- [Task description] Using the records underneath, tally the lines where the word "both" appears and please give only the count.

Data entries
━━━━━━━━━━━━━━━━━━━━
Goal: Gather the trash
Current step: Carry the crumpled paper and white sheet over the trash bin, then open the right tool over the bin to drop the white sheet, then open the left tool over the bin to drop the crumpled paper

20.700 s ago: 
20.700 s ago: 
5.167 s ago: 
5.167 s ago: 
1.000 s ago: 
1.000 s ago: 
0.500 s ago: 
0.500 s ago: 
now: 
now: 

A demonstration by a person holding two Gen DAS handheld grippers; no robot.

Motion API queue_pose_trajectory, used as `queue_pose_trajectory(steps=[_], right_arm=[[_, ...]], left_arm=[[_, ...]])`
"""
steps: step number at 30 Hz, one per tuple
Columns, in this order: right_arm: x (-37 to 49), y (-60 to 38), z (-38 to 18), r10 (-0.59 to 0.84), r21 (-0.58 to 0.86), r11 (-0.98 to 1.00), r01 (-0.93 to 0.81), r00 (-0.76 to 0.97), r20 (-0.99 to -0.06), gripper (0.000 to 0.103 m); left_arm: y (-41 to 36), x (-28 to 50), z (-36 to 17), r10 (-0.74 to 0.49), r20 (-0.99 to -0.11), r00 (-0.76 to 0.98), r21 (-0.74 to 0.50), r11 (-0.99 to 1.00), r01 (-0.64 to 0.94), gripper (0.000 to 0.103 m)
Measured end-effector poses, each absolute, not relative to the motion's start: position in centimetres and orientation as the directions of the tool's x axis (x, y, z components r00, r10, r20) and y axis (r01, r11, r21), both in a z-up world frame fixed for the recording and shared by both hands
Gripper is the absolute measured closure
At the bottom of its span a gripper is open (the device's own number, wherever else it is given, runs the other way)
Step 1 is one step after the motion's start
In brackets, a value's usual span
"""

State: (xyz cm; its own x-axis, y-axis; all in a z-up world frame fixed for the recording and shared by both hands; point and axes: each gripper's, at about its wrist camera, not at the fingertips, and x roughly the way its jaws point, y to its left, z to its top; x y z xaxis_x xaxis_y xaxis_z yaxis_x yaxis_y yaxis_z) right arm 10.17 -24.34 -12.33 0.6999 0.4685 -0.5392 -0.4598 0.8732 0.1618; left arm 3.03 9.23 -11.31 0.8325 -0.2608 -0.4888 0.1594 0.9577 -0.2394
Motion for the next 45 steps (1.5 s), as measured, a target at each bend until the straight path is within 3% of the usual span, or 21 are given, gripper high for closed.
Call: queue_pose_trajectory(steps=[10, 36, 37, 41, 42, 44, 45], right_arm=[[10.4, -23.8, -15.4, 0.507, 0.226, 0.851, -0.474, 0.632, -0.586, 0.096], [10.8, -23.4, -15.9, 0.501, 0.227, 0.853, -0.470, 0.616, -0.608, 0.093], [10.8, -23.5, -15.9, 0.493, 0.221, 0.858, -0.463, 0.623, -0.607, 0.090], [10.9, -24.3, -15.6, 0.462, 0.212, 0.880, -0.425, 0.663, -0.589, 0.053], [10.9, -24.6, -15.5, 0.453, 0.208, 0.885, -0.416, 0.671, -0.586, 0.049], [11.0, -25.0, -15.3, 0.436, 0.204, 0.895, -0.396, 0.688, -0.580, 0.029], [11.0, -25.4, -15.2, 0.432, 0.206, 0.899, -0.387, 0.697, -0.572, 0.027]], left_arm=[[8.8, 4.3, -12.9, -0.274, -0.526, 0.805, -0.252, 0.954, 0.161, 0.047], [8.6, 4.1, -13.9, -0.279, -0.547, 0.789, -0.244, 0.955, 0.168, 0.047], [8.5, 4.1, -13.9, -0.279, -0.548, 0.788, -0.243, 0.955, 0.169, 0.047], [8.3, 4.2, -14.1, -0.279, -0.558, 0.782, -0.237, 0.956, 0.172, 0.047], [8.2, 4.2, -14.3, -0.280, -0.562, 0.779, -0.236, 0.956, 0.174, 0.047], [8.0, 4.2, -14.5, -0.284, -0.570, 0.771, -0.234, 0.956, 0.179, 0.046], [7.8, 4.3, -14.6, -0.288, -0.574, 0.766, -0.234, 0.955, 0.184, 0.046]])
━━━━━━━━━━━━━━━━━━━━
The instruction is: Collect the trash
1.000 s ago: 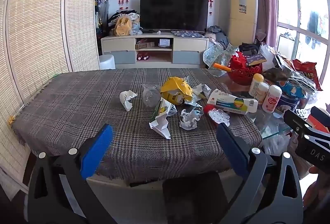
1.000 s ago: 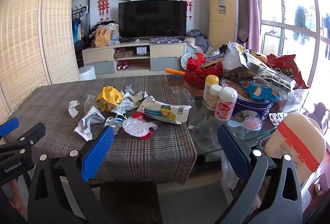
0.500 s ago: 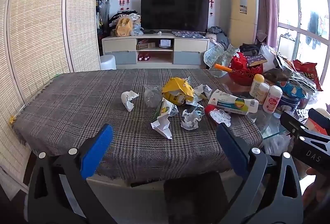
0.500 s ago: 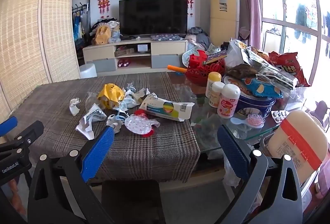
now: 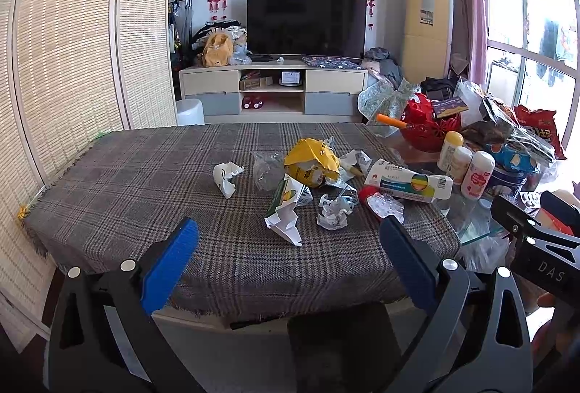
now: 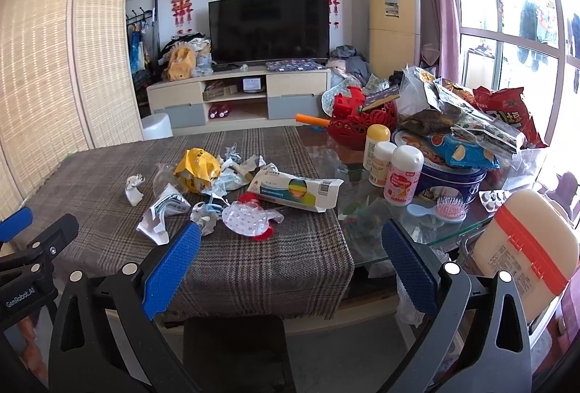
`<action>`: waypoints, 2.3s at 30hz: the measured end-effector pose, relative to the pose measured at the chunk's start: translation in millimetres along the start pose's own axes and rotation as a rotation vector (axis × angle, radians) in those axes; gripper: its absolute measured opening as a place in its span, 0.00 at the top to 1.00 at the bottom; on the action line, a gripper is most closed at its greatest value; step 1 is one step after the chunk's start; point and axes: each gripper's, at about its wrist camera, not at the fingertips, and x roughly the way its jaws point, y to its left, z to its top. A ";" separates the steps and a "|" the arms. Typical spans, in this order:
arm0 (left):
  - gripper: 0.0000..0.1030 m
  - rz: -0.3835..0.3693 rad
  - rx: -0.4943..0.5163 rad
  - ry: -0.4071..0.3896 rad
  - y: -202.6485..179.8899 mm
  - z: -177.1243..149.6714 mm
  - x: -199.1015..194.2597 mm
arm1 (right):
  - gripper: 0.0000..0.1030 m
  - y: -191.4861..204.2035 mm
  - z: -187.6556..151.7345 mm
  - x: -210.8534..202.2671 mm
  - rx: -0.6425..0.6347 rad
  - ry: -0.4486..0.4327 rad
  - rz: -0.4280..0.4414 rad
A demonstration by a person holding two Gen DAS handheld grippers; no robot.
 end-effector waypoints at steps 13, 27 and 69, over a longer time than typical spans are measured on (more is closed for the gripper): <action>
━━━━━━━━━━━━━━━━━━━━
- [Solution for this exercise] 2